Sets
Sets are collections that store unique elements with fast membership testing and set theory operations. Harneet's Set implementation uses hash-based storage for O(1) average-case performance on core operations.
Overview
A Set automatically ensures all elements are unique and provides efficient operations for: - Adding and removing elements - Testing membership - Set theory operations (union, intersection, difference) - Iteration over unique elements
Creating a Set
| Creating a Set |
|---|
| import collections
var set = collections.new_set()
|
Basic Operations
Adding Elements
| Adding Elements |
|---|
| var fruits = collections.new_set()
fruits.add("apple")
fruits.add("banana")
fruits.add("orange")
fruits.add("apple") // Duplicate - ignored
fmt.Println("Set size:", fruits.size()) // 3
fmt.Println("Set:", fruits.inspect()) // {"apple", "banana", "orange"}
|
Removing Elements
| Removing Elements |
|---|
| // Remove specific element
var removed = fruits.remove("banana")
fmt.Println("Removed banana:", removed) // true
// Try to remove non-existent element
var not_found = fruits.remove("grape")
fmt.Println("Removed grape:", not_found) // false
fmt.Println("Set after removal:", fruits.inspect()) // {"apple", "orange"}
|
Membership Testing
| Membership Testing |
|---|
| // Check if element exists
if fruits.contains("apple") {
fmt.Println("Set contains apple")
}
if !fruits.contains("banana") {
fmt.Println("Set does not contain banana")
}
// Batch membership testing
var items_to_check = ["apple", "grape", "orange"]

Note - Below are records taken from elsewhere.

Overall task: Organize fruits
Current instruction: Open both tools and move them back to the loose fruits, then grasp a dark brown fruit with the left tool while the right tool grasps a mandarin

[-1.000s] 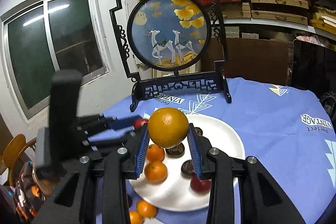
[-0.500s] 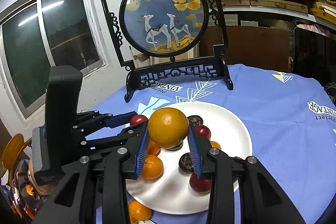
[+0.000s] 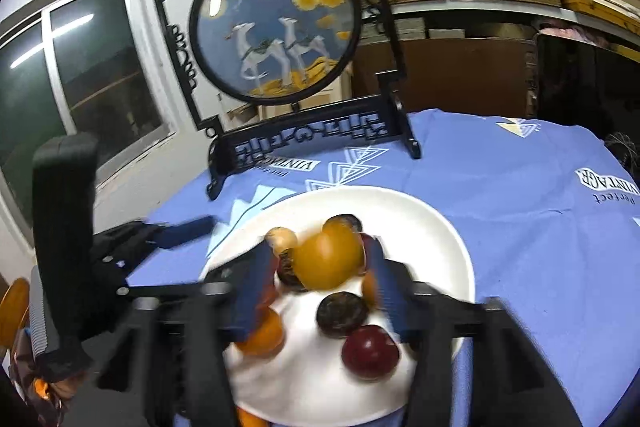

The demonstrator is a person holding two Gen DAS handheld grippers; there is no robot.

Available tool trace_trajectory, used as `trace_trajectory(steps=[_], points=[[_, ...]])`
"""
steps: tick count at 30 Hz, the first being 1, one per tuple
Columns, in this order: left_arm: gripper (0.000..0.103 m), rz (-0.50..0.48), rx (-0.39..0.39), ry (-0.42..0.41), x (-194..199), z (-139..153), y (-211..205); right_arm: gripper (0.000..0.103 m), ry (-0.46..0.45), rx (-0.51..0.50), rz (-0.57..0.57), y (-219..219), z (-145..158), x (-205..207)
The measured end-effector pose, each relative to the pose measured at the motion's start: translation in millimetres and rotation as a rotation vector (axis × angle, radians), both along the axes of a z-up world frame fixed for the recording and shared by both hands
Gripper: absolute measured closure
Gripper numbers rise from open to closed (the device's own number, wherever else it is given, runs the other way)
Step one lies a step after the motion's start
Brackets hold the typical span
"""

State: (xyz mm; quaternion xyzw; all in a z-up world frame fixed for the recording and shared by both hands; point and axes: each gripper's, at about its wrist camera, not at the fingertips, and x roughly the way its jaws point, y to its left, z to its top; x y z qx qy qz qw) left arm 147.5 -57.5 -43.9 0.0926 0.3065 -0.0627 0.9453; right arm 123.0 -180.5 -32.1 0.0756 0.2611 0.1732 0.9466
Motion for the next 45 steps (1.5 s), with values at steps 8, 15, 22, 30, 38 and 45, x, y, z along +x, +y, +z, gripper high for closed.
trace_trajectory(steps=[8, 15, 22, 30, 38, 45], points=[[0.022, 0.034, -0.039, -0.017, 2, 7, 13, 0.032, -0.037, 0.035, -0.058, -20, 6, -5], [0.019, 0.023, -0.039, -0.023, 1, 8, 13, 0.027, -0.021, 0.006, -0.045, -13, 4, -4], [0.011, 0.027, -0.085, -0.062, -8, 31, 35, 0.022, -0.014, 0.023, 0.067, 5, 17, -52], [0.007, -0.019, -0.149, -0.080, -50, 45, 59, 0.026, 0.120, -0.180, 0.161, 33, -39, -129], [0.007, -0.032, -0.067, -0.017, -98, 21, 107, 0.056, 0.313, -0.195, 0.228, 74, -84, -106], [0.007, -0.199, 0.087, 0.074, -122, -13, 117, 0.066, 0.275, -0.159, 0.223, 66, -78, -110]])
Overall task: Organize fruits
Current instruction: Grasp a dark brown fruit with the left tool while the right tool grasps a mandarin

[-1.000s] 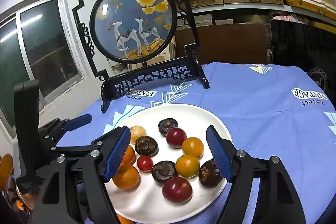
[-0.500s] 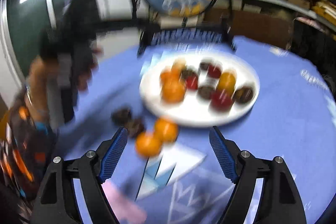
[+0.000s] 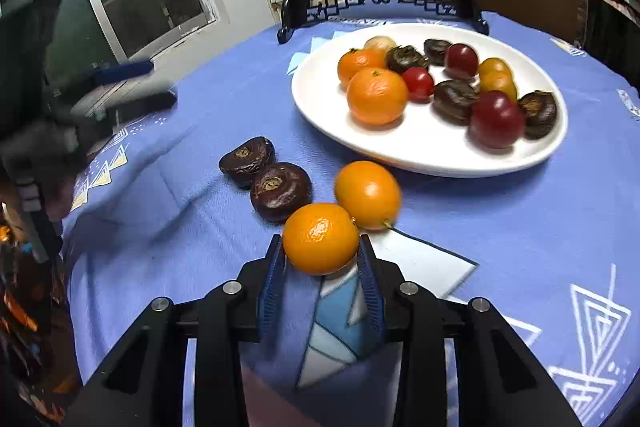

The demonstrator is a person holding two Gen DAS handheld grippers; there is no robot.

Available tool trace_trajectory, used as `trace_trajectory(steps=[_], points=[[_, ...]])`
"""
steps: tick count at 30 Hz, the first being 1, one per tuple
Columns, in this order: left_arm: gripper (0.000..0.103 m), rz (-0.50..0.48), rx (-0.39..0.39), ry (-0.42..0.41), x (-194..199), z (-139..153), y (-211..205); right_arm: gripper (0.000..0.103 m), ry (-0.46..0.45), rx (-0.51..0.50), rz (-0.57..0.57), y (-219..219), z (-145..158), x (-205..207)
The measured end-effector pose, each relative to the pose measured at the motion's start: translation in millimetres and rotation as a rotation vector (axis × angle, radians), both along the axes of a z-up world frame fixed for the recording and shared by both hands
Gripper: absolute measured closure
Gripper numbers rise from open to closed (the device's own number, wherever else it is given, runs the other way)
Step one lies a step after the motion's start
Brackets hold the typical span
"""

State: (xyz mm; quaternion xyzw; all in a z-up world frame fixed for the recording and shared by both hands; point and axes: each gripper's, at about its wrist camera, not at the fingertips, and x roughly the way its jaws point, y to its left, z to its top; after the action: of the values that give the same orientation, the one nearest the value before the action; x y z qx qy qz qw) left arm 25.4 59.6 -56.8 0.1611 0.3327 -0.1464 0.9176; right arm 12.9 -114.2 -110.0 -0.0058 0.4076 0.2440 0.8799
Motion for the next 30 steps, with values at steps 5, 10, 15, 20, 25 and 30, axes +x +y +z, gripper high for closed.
trace_trajectory(steps=[5, 10, 15, 20, 25, 30], points=[[0.007, -0.103, 0.098, 0.044, -2, -26, -15, 0.066, 0.007, 0.024, -0.021, -18, 4, -9], [0.007, -0.161, 0.163, 0.092, 10, -49, -37, 0.066, 0.021, 0.053, -0.019, -20, 1, -12], [0.031, -0.181, 0.131, 0.139, 29, -54, -47, 0.066, 0.023, 0.065, -0.019, -21, 1, -11], [0.063, -0.212, 0.060, 0.199, 38, -54, -50, 0.066, 0.040, 0.090, -0.030, -26, -2, -9], [0.063, -0.198, 0.081, 0.170, 25, -49, -56, 0.066, 0.026, 0.082, -0.028, -26, 0, -12], [0.063, -0.122, 0.104, 0.104, 19, -30, -62, 0.066, 0.034, 0.075, -0.031, -25, 0, -11]])
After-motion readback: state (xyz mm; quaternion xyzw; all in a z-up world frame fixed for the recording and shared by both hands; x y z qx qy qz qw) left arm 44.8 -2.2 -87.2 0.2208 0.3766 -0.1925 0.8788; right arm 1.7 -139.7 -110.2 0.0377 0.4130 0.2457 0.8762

for item in items_to_check {
var exists = fruits.contains(item)
fmt.Println(item, "exists:", exists)
}
|
Size and Emptiness
| Size and Emptiness |
|---|
| fmt.Println("Set size:", fruits.size())
fmt.Println("Is empty:", fruits.is_empty())
// Clear all elements
fruits.clear()
fmt.Println("After clear - size:", fruits.size()) // 0
fmt.Println("After clear - empty:", fruits.is_empty()) // true
|
Set Theory Operations
Union (Combine Sets)
| Union |
|---|
| var set1 = collections.new_set()
set1.add("a")
set1.add("b")
set1.add("c")
var set2 = collections.new_set()
set2.add("c")
set2.add("d")
set2.add("e")
// Union contains all elements from both sets
var union_set = set1.union(set2)
fmt.Println("Union:", union_set.inspect()) // {"a", "b", "c", "d", "e"}
|
Intersection (Common Elements)
| Intersection |
|---|
| // Intersection contains only elements present in both sets
var intersection_set = set1.intersection(set2)

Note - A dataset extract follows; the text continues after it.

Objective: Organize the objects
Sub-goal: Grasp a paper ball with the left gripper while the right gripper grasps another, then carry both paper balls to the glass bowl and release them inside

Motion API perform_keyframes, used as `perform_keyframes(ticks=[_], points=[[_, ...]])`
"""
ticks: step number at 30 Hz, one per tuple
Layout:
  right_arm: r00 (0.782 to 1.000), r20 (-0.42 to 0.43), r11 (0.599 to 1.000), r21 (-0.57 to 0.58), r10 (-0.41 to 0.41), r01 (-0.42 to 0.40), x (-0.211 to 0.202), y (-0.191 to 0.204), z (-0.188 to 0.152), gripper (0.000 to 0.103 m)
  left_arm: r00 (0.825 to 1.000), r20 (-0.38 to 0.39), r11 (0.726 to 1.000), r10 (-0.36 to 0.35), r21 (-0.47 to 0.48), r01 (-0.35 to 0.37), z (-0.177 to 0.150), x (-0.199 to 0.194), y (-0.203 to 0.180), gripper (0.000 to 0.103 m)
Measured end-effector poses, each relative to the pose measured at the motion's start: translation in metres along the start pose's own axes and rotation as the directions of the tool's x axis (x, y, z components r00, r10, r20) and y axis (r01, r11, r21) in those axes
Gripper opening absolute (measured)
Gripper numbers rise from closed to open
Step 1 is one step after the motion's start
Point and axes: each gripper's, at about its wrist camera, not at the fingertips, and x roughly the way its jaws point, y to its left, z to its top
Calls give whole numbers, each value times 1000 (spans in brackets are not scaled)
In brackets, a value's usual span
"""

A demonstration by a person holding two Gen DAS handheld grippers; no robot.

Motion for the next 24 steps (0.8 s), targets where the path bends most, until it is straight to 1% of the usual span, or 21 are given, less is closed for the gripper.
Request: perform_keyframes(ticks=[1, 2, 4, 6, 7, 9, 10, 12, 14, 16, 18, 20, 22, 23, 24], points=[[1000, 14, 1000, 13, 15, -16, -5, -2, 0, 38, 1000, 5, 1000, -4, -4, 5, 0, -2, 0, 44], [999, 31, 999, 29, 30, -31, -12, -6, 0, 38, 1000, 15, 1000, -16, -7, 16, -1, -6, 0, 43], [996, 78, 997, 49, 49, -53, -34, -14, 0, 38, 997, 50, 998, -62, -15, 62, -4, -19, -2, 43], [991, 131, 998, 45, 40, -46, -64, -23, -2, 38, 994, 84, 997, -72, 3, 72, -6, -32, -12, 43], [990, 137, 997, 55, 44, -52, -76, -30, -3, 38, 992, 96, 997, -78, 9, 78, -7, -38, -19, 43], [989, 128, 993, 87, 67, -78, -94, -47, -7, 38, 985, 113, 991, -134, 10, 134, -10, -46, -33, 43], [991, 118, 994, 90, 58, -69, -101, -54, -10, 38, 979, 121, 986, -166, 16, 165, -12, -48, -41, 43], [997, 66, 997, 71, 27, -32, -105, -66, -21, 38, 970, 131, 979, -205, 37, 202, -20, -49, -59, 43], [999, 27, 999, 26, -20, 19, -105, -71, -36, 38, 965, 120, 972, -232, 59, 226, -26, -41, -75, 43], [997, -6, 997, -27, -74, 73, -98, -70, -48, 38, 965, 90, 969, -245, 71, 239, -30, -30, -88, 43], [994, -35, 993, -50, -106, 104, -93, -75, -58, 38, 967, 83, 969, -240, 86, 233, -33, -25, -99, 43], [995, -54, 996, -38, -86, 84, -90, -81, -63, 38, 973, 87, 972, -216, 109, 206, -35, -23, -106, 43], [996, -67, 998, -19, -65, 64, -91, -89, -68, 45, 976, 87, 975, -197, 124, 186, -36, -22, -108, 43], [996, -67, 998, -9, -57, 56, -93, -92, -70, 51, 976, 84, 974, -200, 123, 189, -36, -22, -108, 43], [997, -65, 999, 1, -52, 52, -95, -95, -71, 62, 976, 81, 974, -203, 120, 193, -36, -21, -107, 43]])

fmt.Println("Intersection:", intersection_set.inspect()) // {"c"}
|
Difference (Elements in First Set Only)
| Difference |
|---|
| // Difference contains elements in set1 but not in set2
var difference_set = set1.difference(set2)
fmt.Println("Difference:", difference_set.inspect()) // {"a", "b"}
// Symmetric difference (elements in either set, but not both)
var sym_diff = set1.symmetric_difference(set2)
fmt.Println("Symmetric difference:", sym_diff.inspect()) // {"a", "b", "d", "e"}
|
Subset and Superset Testing
| Subset and Superset |
|---|
| var small_set = collections.new_set()
small_set.add("a")
small_set.add("b")
var large_set = collections.new_set()
large_set.add("a")
large_set.add("b")
large_set.add("c")
large_set.add("d")
// Check subset relationship
fmt.Println("small_set is subset of large_set:", small_set.is_subset(large_set)) // true
fmt.Println("large_set is superset of small_set:", large_set.is_superset(small_set)) // true
// Check proper subset (subset but not equal)
fmt.Println("small_set is proper subset:", small_set.is_proper_subset(large_set)) // true
|
Advanced Features
Conversion and Iteration
| Conversion and Iteration |
|---|
| var numbers = collections.new_set()
for i in range(1, 6) {
numbers.add(i)
}
// Convert to array
var array = numbers.to_array()
fmt.Println("As array:", array)
// Iterate using iterator
var iter = numbers.iterator()
fmt.Println("Iterating:")
for iter.has_next() {
var item = iter.next()
fmt.Println(" Item:", item)
}
// Iterate using for-in loop (if supported)
for item in numbers {
fmt.Println(" Item:", item)
}
|
Functional Operations
| Functional Operations |
|---|
| var numbers = collections.new_set()
for i in range(1, 11) {
numbers.add(i)
}
// Filter elements
var evens = numbers.filter(((n) =>) n % 2 == 0)
fmt.Println("Even numbers:", evens.inspect())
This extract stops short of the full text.